いまの二人には、それほどまでの大きな差があった。
数々の強敵たちとの戦いが、子狸さんを強くしたのだ。
じっさいに勇者さんと相対して驚いた。
こんなものだったか? と。
まるで負ける気がしない――。
(あるいは)
と、子狸さんは思った。
……あるいは、自分が強くなりすぎたのかもしれない。
子狸さんは常備している魔どんぐりを慎重に床に置いた。ぎらりと眼差しを鋭くする。
子狸「ばかめ!」
勇者「えいっ」
子狸「ぐあ~!」
返り討ちにされた子狸さんがもんどり打って倒れた。
がくがくとふるえるひざを叱咤しながら立ち上がるも、大きくよろめく。
かろうじて転倒を免れた子狸さんが、前もって王都のひとが安全性を考慮して用意してくれた無人の机にしがみついた。

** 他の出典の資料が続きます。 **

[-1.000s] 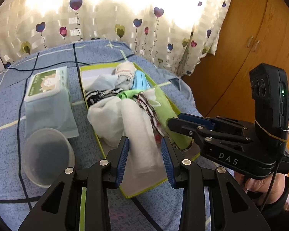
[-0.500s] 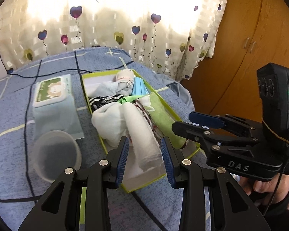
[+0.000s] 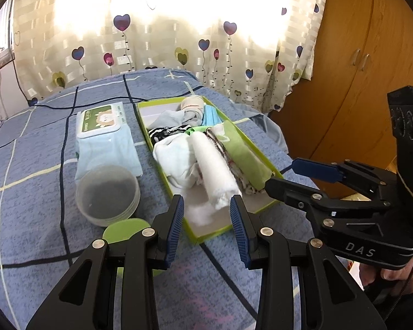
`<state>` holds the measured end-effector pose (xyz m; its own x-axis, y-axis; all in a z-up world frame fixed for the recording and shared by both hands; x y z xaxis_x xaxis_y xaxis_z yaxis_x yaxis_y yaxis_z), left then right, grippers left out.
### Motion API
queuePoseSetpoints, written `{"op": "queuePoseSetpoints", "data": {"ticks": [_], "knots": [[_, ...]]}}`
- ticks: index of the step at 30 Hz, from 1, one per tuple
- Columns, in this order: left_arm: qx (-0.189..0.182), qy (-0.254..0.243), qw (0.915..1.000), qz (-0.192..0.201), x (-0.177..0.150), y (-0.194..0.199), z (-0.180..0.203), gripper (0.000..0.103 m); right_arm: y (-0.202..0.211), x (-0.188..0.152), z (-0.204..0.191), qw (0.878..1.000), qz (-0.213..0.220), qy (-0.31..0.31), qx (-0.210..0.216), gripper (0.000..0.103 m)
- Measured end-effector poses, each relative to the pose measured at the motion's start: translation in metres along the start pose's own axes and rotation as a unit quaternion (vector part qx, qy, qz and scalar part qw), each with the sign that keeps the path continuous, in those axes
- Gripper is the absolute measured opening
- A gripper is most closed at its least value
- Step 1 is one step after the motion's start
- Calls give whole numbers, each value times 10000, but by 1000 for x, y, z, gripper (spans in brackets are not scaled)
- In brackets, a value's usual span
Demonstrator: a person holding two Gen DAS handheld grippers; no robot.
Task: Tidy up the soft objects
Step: 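Lift both open tools away from the filled box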
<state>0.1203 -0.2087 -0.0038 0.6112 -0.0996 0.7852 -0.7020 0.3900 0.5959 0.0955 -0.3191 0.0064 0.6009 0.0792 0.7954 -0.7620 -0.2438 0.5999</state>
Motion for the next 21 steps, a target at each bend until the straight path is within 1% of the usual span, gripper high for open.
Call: {"op": "queuePoseSetpoints", "data": {"ticks": [7, 21], "knots": [[123, 57, 9999, -21, -4, 8, -5, 36, 10, -2, -11, 10000, 31, 84, -41, 53], [286, 47, 9996, 47, -8, 15, -11, 36, 11, -5, -23, 9998, 3, 176, -1, 54]]}}
Point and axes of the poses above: each gripper's, at about its wrist camera, not at the fingertips, and y roughly against the way its jaws point, z to its right, x to its top, the point moved 6 cm from there along -y, roughly the way its jaws point, and after that the axes turned 8 degrees about z, right-handed, at the moved point
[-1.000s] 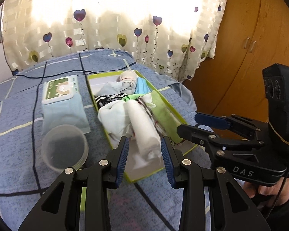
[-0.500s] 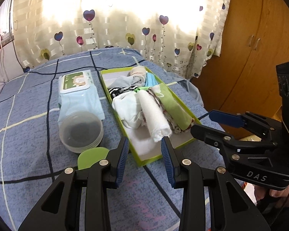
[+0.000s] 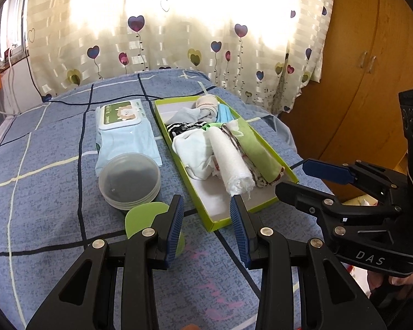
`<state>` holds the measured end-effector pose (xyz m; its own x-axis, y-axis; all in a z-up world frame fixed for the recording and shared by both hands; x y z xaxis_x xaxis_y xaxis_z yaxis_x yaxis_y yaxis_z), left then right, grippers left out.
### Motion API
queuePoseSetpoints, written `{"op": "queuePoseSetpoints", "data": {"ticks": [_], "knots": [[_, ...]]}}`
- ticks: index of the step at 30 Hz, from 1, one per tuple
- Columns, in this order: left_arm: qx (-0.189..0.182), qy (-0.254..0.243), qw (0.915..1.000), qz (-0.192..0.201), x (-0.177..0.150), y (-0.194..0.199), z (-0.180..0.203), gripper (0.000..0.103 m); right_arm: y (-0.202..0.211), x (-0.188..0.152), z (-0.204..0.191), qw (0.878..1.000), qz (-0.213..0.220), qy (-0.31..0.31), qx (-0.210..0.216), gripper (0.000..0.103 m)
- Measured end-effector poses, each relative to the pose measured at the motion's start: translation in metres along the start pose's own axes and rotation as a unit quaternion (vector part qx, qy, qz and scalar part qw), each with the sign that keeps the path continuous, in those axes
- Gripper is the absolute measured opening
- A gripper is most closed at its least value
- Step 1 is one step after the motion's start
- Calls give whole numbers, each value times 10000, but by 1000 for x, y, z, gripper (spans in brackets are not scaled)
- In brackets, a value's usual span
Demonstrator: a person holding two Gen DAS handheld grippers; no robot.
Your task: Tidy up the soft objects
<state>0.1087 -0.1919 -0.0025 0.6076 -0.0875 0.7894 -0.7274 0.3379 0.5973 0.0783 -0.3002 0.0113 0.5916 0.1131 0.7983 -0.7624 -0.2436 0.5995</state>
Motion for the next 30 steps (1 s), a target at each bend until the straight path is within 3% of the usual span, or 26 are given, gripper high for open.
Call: {"op": "queuePoseSetpoints", "data": {"ticks": [30], "knots": [[125, -183, 9997, 74, 2, -2, 4, 36, -2, -1, -2, 10000, -15, 0, 0, 54]]}}
Point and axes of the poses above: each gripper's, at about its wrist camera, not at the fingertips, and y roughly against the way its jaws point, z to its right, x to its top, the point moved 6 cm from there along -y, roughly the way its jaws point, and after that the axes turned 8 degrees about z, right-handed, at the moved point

子狸「くそっ、身体がしびれて……! コンディションさえ万全ならお嬢なんかには負けないのに……!」
子狸さんは、あと三回の変身を残している。
本来であれば勇者さんなど敵ではないのだ。
けれど自由自在に変身できるわけではないから、このとき負け狸さんは遠吠えを上げるしかなかったのである。
子狸「おれは、もっとやれるんだ……! 完全体にッ、完全体になれさえすれば~!」
子狸さんの慟哭が教室に虚しく響き渡り――
先生「…………」
――この春から子狸さんの担任教師を務めることになる女性の教師が、教室の入り口で唖然として立ち尽くしていた。
完全体になりさえすればと絶叫する教え子に、教育現場の最前線を見た思いだ。
自分のような新米教師が、いったい何をしてやれるのだろうか。